Ullmer was declared missing in action Nov. 30, 1950, after he was not accounted for when the Army unit withdrew under orders, the Defense Department said.

The soldier’s name did not appear on POW lists released by the Chinese military or the North Korean People’s Army. But he was declared deceased after two repatriated American POWs reported Ullmer died Jan. 21, 1951, in Hofong Camp, according to the Defense POW/MIA Accounting Agency.

The Army listed the cause of death as malnutrition and pneumonia. He also apparently suffered a gunshot wound, according to Gray.

Gray vividly remembered as a child coming home from school in the early 1950s and seeing his family reacting to the news that Ullmer was missing on an overseas battlefield.

“Everybody was crying,” he said.

In April 2005, a Joint Recovery Team of American archaeologists and anthropologists found the remains of U.S. soldiers in Unsan County in the South Pyongan Province in North Korea.

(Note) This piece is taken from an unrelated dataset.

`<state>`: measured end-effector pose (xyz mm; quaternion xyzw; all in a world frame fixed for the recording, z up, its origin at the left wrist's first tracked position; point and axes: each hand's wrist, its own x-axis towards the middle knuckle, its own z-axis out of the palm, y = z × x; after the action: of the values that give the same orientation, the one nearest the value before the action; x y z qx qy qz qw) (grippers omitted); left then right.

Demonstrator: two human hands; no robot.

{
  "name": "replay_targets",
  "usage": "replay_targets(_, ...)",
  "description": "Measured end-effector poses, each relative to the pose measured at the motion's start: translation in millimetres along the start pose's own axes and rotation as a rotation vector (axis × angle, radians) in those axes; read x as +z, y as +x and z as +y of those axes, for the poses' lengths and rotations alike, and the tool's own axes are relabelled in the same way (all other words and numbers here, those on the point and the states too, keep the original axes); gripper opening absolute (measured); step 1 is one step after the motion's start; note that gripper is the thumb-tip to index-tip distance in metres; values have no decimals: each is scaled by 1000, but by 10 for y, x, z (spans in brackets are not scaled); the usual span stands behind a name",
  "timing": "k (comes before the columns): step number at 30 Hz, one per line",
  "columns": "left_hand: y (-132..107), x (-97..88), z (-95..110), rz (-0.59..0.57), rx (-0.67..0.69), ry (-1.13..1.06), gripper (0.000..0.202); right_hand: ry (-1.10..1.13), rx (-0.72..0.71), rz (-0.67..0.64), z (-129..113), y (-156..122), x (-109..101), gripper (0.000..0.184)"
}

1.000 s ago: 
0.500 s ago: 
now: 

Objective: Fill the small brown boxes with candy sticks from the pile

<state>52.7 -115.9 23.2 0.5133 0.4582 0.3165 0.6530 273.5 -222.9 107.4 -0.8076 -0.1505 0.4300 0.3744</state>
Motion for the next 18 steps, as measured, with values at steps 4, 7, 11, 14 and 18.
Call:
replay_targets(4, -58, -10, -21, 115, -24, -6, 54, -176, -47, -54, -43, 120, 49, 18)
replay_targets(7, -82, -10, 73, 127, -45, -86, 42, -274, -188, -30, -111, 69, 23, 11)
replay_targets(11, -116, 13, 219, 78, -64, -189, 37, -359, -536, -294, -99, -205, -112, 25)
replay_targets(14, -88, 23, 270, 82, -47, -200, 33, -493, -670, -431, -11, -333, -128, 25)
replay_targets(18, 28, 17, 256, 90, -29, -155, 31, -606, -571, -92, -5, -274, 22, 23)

A local witness told authorities where the remains would be found, the agency said.

Military authorities gathered DNA from two family members and reviewed circumstantial evidence to conclude one of the soldier’s remains belonged to Ullmer, said Staff Sgt. Kristen Duus, a Defense POW/MIA Accounting Agency spokeswoman in Crystal City, Va.

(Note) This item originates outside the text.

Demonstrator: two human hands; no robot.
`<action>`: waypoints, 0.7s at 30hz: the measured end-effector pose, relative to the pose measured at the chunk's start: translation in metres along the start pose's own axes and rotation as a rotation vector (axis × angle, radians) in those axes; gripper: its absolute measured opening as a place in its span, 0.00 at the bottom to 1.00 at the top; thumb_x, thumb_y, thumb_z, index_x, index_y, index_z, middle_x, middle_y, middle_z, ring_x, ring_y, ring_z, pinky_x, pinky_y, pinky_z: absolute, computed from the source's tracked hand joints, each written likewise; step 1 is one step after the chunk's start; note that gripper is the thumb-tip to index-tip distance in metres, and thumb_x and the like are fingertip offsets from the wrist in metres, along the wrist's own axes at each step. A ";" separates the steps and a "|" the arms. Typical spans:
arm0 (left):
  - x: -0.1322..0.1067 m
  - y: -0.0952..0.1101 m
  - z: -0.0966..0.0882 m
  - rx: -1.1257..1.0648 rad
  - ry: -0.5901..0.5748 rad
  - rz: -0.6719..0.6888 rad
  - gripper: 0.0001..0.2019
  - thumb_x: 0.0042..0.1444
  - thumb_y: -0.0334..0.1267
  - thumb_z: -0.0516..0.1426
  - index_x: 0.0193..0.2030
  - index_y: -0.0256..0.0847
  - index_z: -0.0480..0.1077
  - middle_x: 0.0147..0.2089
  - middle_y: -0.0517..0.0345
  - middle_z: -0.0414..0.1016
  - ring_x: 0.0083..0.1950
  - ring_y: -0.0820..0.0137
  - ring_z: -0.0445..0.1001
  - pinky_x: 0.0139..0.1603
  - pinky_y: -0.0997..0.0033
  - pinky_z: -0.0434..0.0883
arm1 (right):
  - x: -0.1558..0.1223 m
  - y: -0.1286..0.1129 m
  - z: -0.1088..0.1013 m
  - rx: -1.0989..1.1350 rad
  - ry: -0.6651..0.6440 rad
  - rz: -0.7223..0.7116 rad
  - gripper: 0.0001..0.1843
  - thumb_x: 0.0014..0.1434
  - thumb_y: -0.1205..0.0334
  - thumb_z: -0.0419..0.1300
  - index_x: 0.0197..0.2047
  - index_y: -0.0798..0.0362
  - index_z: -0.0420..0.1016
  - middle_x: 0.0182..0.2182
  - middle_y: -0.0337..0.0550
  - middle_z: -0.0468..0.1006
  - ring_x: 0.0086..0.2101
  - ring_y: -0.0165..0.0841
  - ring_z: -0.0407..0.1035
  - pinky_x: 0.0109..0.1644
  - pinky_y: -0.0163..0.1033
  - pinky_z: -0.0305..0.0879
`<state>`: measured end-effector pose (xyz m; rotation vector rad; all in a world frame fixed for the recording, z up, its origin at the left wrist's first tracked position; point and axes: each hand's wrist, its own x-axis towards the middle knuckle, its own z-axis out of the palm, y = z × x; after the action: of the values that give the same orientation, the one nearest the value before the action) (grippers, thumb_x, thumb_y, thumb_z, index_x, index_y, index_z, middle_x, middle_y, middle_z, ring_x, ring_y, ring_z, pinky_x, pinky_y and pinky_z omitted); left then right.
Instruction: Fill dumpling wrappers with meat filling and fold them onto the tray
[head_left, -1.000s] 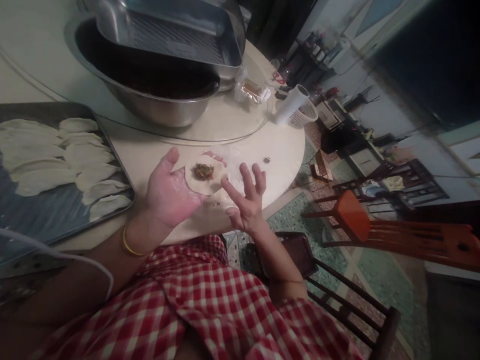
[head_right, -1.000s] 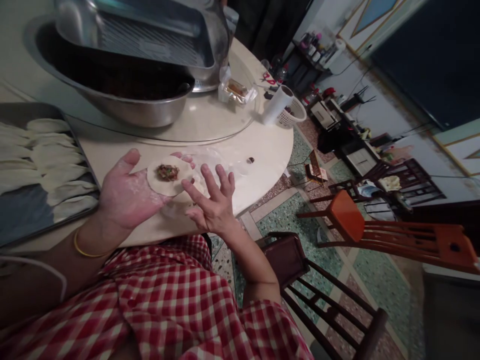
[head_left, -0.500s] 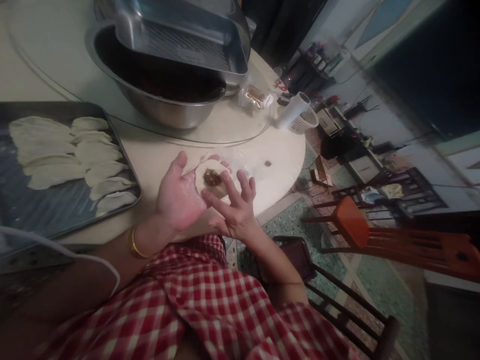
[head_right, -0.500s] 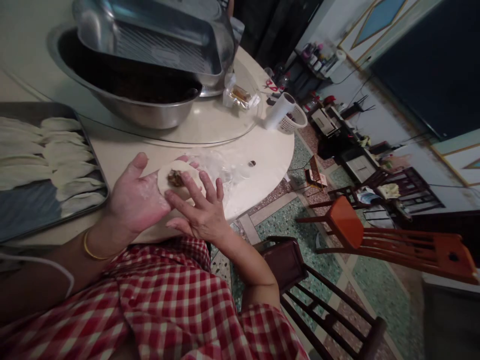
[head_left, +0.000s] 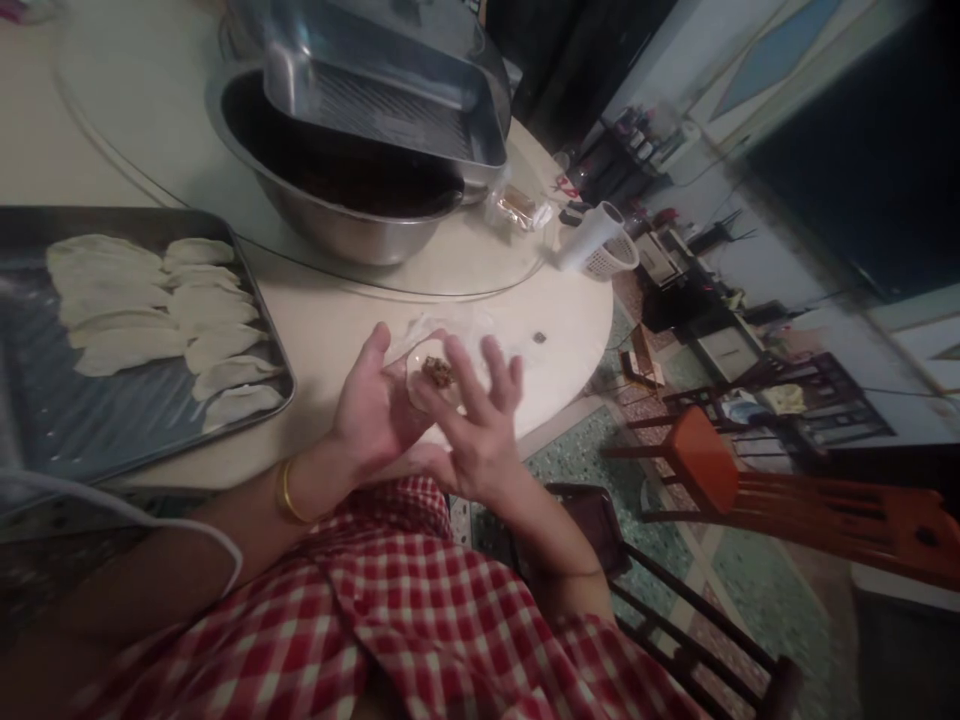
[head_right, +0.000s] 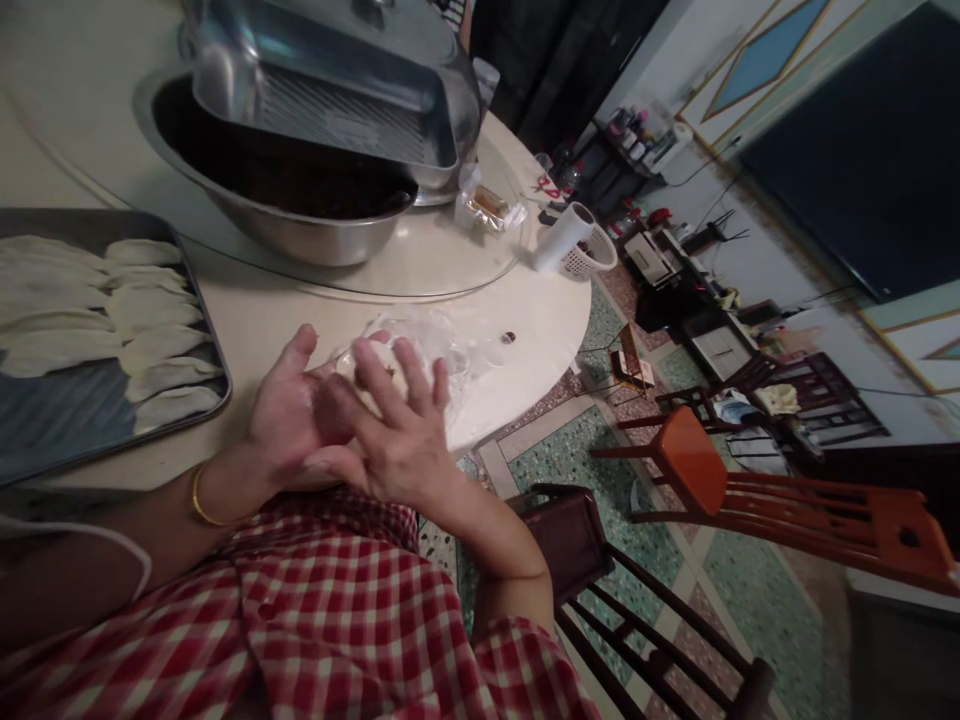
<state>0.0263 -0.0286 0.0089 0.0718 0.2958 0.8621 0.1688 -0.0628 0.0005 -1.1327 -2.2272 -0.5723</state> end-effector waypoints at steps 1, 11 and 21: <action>0.001 0.001 0.000 -0.015 0.043 0.035 0.29 0.64 0.56 0.44 0.61 0.37 0.64 0.44 0.51 0.80 0.48 0.63 0.77 0.54 0.64 0.71 | -0.006 0.012 -0.002 -0.022 0.050 0.057 0.31 0.63 0.38 0.43 0.60 0.44 0.68 0.63 0.43 0.65 0.71 0.44 0.38 0.71 0.60 0.41; 0.008 -0.003 0.010 -0.031 0.198 0.053 0.29 0.63 0.56 0.46 0.57 0.33 0.69 0.44 0.45 0.80 0.51 0.57 0.77 0.58 0.53 0.70 | -0.051 0.138 0.027 -0.221 -0.293 0.751 0.29 0.68 0.50 0.40 0.42 0.50 0.82 0.66 0.50 0.62 0.68 0.52 0.46 0.65 0.69 0.46; 0.006 -0.005 0.006 0.020 0.161 0.011 0.31 0.63 0.55 0.46 0.63 0.33 0.64 0.49 0.43 0.79 0.56 0.56 0.75 0.63 0.53 0.65 | -0.029 0.109 0.008 -0.002 -0.061 0.502 0.30 0.68 0.50 0.37 0.51 0.48 0.78 0.66 0.45 0.61 0.69 0.46 0.41 0.67 0.65 0.47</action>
<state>0.0352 -0.0273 0.0123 0.0233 0.4550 0.8780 0.2701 -0.0150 -0.0118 -1.6525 -1.8804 -0.3290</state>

“We do have a number of identifications going on simultaneously so it does take some time,” she said.

Finding a relative’s remains is rare among the more than 83,000 U.S. service members still listed as missing in action since World War II. Of those, nearly 7,800 are from the Korean War. In the last fiscal year, the Defense POW/MIA Accounting Agency made 164 identifications of service members remains from World War II, Korea and Vietnam, the spokeswoman said.

Some family members said they received notification of Ullmer’s positive identification in October, years after two family members provided DNA samples.

“With me, I thought it was not a match because we hadn’t heard anything,” Davis said. “… After so many years, you think what’s the possibility?”

Last month, the Army told the family in detail of their findings, including what happened while Ullmer was in North Korea, family members said. An Army casualty assistance officer has stayed in contact with his relatives while they await Ullmer’s return, said Steven R. Gray, 55, a nephew who lives in Dayton.

Ullmer’s remains will be flown from a military identification laboratory in Hawaii to Dayton.

“We thank God that he’s home,” Steven Gray said. “It’s a blessing.”